Une destination principale par jour
Choisissez un objectif principal et considérez les autres arrêts comme optionnels. L’itinéraire reste viable si un col est encombré, si une route est fermée par la météo ou si le groupe préfère un déjeuner plus long. Un plan que l’on peut tenir vaut mieux qu’un plan que l’on admire.
Prévoir l’énergie et le carburant avant la section isolée
Pour un véhicule électrique ou rechargeable, vérifiez la compatibilité (type de prise, compte réseau, puissance) et les alternatives, et notez que le froid et l’altitude réduisent sensiblement l’autonomie réelle.
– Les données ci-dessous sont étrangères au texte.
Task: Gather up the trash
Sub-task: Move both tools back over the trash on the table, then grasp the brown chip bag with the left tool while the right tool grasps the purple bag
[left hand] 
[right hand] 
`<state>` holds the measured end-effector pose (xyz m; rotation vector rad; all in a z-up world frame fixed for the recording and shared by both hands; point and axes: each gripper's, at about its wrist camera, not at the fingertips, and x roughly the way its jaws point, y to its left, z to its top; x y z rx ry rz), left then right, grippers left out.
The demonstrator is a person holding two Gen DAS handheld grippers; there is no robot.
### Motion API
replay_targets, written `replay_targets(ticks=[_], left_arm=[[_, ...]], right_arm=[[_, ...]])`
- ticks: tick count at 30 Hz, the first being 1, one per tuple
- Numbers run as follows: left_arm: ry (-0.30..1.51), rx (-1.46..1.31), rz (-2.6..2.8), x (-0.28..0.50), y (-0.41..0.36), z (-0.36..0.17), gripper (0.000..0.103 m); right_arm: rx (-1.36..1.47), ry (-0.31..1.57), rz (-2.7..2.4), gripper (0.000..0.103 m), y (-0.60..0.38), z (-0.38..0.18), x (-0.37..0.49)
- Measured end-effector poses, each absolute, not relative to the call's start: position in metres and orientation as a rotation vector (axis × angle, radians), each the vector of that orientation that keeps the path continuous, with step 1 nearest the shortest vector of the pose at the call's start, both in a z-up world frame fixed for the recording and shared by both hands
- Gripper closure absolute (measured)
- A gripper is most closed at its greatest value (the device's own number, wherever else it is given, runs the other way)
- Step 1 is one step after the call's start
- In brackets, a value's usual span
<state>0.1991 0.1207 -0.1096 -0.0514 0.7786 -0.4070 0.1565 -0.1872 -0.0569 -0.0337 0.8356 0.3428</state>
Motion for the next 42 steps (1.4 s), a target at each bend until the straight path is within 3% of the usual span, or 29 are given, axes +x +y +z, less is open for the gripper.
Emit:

Pour les véhicules thermiques, ne supposez pas que chaque village de montagne a du carburant aux heures utiles : faites le plein dans la vallée avant la montée.
Surveiller les cols et la saison
Certains des cols les plus élevés n’ouvrent que du printemps tardif à l’automne et peuvent fermer temporairement pour la neige même en plein été. Vérifiez l’état du col le jour même avant de s’y engager, et gardez une alternative plus basse en altitude.
Respecter l’heure de reprise
L’intervalle demi-ouvert de la plateforme signifie qu’une location peut se terminer au moment exact où une autre commence, mais une remise réelle demande inspection et temps de trajet. Convenez le point et l’heure de reprise de façon réaliste, et intégrez la descente depuis la station avant toute correspondance serrée.